Why You Need to Know About Triglycerides

Why You Need to Know About Triglycerides

Triglycerides are a type of fat found in your blood. When you eat more calories than you burn, your body converts all the surplus calories into triglycerides. Having triglycerides in your blood stream is totally normal. They are basically stored energy. In between meals, when you don't have food as an energy source, your hormones release the triglycerides for energy. However, you can have too much of a good thing. High triglyceride levels are linked to heart disease and stroke.

In this article, we further explain triglycerides and give advice on how to keep your triglyceride levels in a healthy range.

Triglycerides and Cholesterol

Triglycerides and cholesterol are often discussed together. They are very similar, but there are important differences. Both are types of fats that circulate in your blood. However, triglycerides store unused energy while cholesterol is used to build cells and hormones. Both are an important component of your blood composition. Often when you get blood work done to track your cholesterol levels, you'll get your triglyceride profile done too. So triglycerides and cholesterol are different fats, and have different effects on the body. Both contribute to increased risk of heart disease, though, so you'll want to keep careful watch on the levels of both in your blood.

Controlling Your Triglyceride Levels

The chart below shows the different ranges for triglyceride levels.
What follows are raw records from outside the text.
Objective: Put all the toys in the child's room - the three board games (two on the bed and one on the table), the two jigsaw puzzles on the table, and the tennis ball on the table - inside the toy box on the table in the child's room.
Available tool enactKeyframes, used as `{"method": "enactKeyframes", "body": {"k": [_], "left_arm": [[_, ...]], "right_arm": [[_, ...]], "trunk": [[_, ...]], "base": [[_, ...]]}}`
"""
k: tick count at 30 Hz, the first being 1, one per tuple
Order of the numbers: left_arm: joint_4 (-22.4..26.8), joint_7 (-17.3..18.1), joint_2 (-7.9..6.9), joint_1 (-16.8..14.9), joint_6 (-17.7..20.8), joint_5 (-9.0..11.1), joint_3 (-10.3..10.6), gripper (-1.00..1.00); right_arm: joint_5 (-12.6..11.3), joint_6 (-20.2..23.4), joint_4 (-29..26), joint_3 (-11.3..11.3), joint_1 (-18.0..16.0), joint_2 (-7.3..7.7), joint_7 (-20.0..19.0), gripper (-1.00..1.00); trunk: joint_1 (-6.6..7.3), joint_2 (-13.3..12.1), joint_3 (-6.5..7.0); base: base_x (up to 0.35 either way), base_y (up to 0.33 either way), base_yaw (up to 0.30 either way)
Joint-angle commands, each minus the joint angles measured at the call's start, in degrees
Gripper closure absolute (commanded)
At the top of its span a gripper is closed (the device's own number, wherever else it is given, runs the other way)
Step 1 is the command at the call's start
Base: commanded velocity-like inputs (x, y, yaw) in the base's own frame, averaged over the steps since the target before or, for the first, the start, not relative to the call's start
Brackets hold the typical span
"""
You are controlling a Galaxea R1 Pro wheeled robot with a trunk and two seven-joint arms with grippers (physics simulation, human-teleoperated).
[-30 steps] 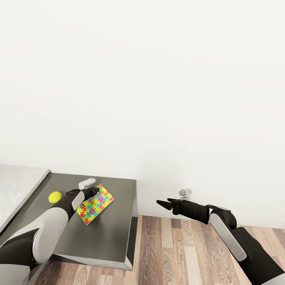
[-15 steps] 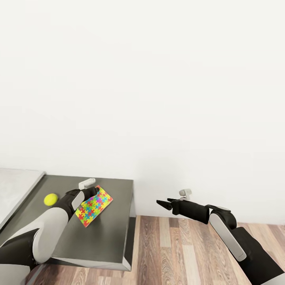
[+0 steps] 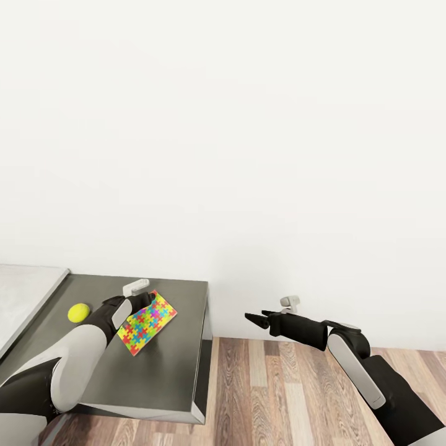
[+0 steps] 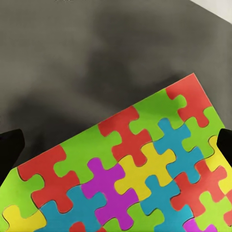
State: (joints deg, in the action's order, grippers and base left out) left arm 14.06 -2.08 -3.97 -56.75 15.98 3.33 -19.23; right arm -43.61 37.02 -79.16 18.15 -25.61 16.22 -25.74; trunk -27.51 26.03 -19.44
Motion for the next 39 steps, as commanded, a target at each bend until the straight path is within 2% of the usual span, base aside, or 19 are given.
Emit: {"method": "enactKeyframes", "body": {"k": [1,13,22,39], "left_arm": [[0.1,-0.2,0.01,0.0,0.3,0.4,0.0,-1.00],[0.1,-0.1,0.01,0.0,0.3,0.4,0.0,-1.00],[0.1,-0.1,0.01,0.0,0.3,0.4,0.0,-1.00],[0.1,0.2,0.04,0.1,0.2,0.3,0.0,-1.00]], "right_arm": [[-0.2,0.2,0.0,0.0,-0.1,0.04,0.0,-1.00],[-0.3,0.2,0.0,0.0,-0.1,0.04,0.0,-1.00],[-0.3,0.2,0.0,0.0,-0.1,0.12,0.0,-1.00],[-0.3,0.2,0.0,0.0,-0.1,0.13,0.0,-1.00]], "trunk": [[-0.03,0.1,-0.11],[-0.03,0.1,-0.21],[-0.03,0.1,-0.13],[-0.03,0.1,-0.12]], "base": [[0.000,0.000,0.000],[0.000,0.000,-0.004],[0.000,0.000,-0.143],[-0.042,0.000,-0.006]]}}
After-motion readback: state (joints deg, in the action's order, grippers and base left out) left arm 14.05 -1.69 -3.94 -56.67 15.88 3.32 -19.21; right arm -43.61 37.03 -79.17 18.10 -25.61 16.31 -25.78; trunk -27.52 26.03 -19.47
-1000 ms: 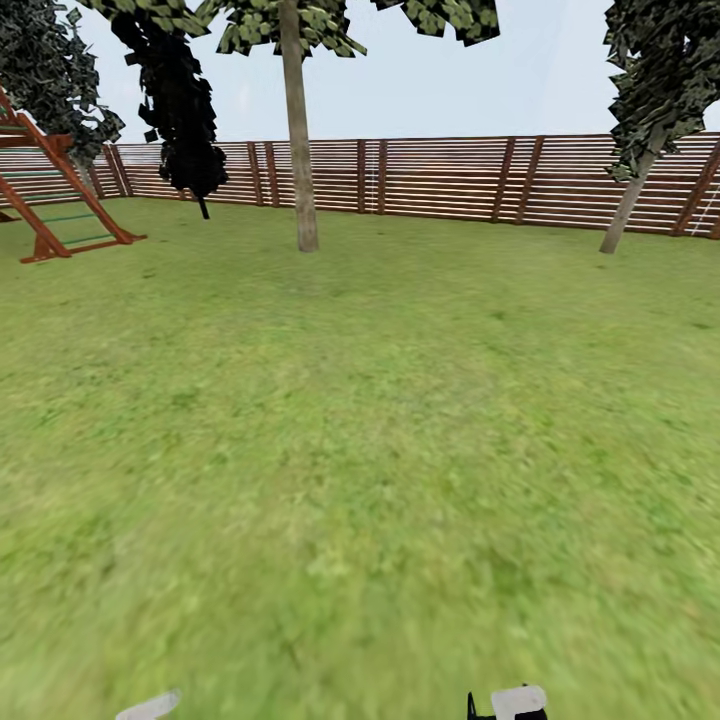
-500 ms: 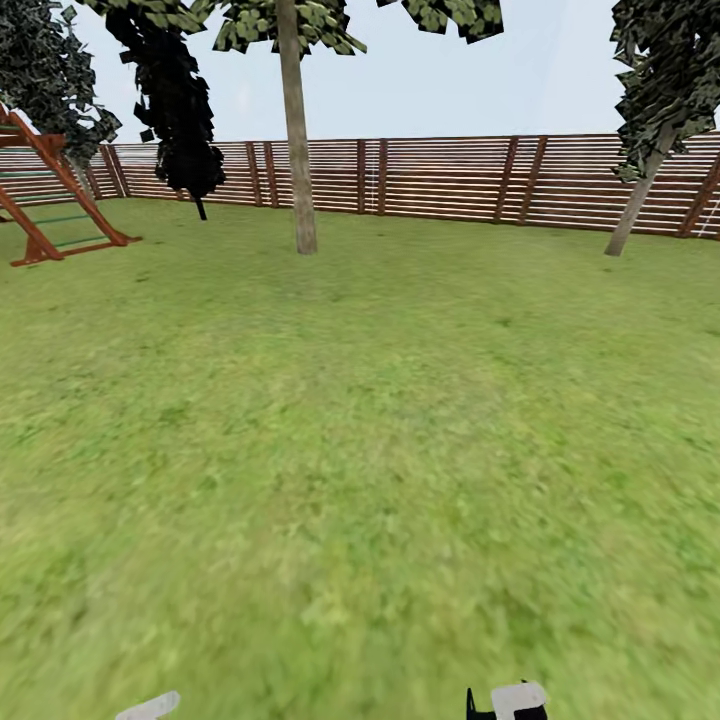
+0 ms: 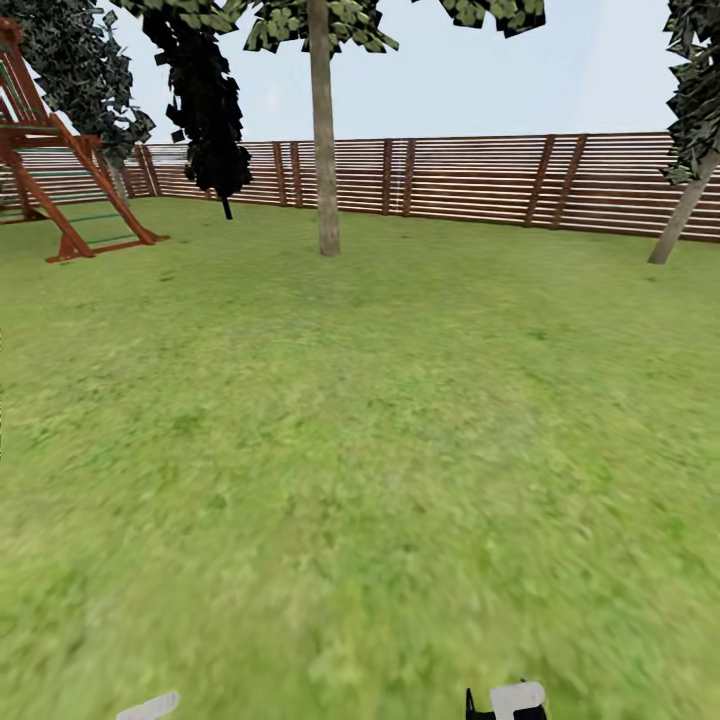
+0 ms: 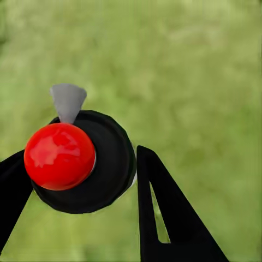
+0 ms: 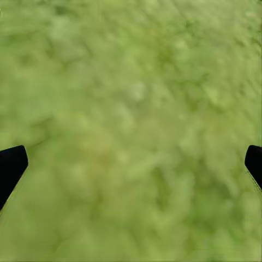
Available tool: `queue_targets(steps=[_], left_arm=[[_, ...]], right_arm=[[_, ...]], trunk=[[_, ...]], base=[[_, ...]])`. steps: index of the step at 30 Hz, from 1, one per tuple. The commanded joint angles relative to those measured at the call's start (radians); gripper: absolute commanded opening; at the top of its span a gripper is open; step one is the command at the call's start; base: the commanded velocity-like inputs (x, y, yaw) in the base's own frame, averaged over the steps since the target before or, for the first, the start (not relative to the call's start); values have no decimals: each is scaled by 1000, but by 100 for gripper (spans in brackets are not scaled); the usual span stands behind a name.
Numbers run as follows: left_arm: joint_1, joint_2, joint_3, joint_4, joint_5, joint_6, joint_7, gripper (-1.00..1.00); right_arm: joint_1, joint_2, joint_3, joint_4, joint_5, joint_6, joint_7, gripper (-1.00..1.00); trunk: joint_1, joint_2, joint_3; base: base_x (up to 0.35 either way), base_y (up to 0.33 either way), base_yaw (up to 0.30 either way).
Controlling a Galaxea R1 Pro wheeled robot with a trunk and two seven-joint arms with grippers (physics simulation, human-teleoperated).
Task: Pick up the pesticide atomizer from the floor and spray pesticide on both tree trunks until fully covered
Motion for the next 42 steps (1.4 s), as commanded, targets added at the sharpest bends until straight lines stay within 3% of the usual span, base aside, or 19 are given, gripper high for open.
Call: queue_targets(steps=[1, 42], left_arm=[[-1, 0, -4, 1, 8, -3, 0, -100], [-1, 0, -4, 1, 8, -5, 0, -100]], right_arm=[[0, 0, -7, 1, 11, -2, -5, 100], [0, 0, -7, 1, 12, -2, -5, 100]], trunk=[[0, 0, -1], [0, 0, -1]], base=[[342, 0, 59], [342, 0, 2]])
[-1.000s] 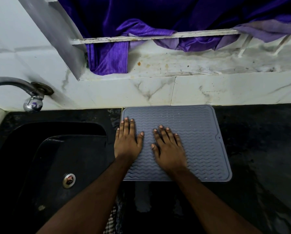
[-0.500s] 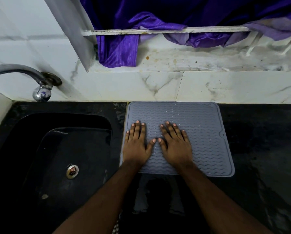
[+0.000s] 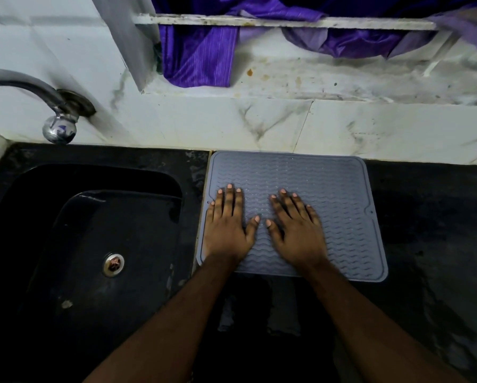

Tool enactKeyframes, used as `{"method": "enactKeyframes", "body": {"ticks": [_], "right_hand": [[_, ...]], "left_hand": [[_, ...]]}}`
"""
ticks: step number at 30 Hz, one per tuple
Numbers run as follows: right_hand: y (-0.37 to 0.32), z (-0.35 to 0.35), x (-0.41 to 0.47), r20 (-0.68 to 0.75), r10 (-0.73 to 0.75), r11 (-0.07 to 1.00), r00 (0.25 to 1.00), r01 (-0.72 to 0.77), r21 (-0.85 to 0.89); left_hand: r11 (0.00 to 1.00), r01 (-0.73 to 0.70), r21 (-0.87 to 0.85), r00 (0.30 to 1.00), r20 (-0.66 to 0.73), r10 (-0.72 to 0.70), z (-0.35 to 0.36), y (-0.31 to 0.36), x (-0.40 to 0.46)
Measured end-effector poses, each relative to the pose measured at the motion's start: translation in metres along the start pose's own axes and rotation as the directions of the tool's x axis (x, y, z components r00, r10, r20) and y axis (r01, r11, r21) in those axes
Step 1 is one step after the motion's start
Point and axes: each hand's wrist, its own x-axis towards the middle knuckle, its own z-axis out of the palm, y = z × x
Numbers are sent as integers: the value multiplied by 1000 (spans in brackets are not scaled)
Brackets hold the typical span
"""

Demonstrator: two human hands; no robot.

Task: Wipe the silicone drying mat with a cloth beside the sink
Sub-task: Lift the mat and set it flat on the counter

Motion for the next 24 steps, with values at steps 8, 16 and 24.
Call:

LevelMeasurement (miligrams / deciliter)
Healthy <150
Borderline High 150-199
High 200-499
Very High >500

 

We recommend that you test your triglyceride levels at least once a year. You can buy test kits and check your results against the table above, but having them checked at your next doctor's visit it probably cheaper and more convenient. If your levels are in the borderline high - high range, the following changes to your diet can help bring them down to a normal level.

  1. Cut back on sugars. Sugars are basically just calories. They have no real nutritional values. As noted above, a caloric surplus is exactly what causes increases in your triglyceride levels. This is why diets packed with sugar are often the culprits for high triglyceride levels.
  2. Choose health fats. Briefly, you'll want to replace animal fats in your diet with plant fats. Get your fat from nuts, oils, and plants, not red meat.
  3. Exercise regularly. Exercising at least 30 minutes several times a week consistently will reduce your triglyceride levels as you increase how many calories you burn, thus reducing the amount you will convert into triglycerides.

Fortunately, the way to keep your triglyceride levels in check is almost identical to the way to solve many other health problems: cut down on sugars and unhealthy fats and exercise more. This is not rocket science, but it could save your life.